Please set down exactly the lines of the listing below from the line containing "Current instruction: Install" through the line containing "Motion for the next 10", both lines included, leaving out all other lines.

__Records for processing__
===

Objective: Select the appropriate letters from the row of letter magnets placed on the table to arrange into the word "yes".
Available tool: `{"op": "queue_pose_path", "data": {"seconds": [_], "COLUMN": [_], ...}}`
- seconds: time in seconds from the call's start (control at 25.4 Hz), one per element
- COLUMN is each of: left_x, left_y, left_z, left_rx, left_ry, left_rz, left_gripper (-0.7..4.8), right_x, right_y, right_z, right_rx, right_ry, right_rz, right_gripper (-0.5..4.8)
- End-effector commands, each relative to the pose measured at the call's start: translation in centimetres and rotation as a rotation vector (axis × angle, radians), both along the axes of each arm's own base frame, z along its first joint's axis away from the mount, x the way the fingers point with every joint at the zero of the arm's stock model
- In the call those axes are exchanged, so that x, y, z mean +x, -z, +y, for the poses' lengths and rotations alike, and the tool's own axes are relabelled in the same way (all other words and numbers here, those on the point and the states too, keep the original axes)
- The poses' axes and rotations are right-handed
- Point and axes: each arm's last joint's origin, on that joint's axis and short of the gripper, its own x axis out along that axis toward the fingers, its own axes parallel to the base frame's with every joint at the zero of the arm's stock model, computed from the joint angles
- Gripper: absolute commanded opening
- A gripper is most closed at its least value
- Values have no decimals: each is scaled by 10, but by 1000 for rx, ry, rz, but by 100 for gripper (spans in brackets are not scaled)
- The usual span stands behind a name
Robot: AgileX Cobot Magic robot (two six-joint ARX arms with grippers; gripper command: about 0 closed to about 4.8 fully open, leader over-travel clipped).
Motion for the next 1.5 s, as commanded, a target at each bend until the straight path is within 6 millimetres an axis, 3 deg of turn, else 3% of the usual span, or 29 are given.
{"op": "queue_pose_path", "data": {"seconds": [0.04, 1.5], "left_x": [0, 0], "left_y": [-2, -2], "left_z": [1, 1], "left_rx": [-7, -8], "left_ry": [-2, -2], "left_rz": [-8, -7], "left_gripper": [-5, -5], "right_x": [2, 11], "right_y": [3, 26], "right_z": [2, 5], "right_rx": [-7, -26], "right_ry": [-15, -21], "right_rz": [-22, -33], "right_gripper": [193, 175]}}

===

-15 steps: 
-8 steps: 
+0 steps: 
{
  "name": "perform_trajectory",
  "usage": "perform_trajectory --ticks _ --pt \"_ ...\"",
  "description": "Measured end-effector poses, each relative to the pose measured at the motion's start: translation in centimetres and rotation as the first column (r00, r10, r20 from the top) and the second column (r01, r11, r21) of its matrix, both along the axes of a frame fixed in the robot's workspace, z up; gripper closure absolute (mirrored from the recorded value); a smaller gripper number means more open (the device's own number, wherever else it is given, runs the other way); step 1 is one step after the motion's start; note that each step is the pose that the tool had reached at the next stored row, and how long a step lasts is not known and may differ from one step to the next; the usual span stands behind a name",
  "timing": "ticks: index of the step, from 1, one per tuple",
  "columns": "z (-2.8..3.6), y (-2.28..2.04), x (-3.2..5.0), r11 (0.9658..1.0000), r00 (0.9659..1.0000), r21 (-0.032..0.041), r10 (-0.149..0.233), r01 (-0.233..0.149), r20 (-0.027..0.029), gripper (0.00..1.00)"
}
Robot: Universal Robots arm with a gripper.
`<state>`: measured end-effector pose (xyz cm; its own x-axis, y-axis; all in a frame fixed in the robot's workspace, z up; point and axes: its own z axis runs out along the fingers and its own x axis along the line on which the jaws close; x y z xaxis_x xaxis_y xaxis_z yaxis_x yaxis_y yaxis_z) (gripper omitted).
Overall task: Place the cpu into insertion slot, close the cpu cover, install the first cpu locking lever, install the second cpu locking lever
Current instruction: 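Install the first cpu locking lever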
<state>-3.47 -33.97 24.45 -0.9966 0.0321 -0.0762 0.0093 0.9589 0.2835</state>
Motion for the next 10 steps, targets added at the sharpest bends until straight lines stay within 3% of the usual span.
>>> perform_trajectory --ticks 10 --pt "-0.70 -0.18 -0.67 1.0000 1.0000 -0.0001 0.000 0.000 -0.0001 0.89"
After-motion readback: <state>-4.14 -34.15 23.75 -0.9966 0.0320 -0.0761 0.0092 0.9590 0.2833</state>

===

__Task response__
Current instruction: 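Install the first cpu locking lever
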<state>-3.47 -33.97 24.45 -0.9966 0.0321 -0.0762 0.0093 0.9589 0.2835</state>
Motion for the next 10 steps, targets added at the sharpest bends until straight lines stay within 3% of the usual span.

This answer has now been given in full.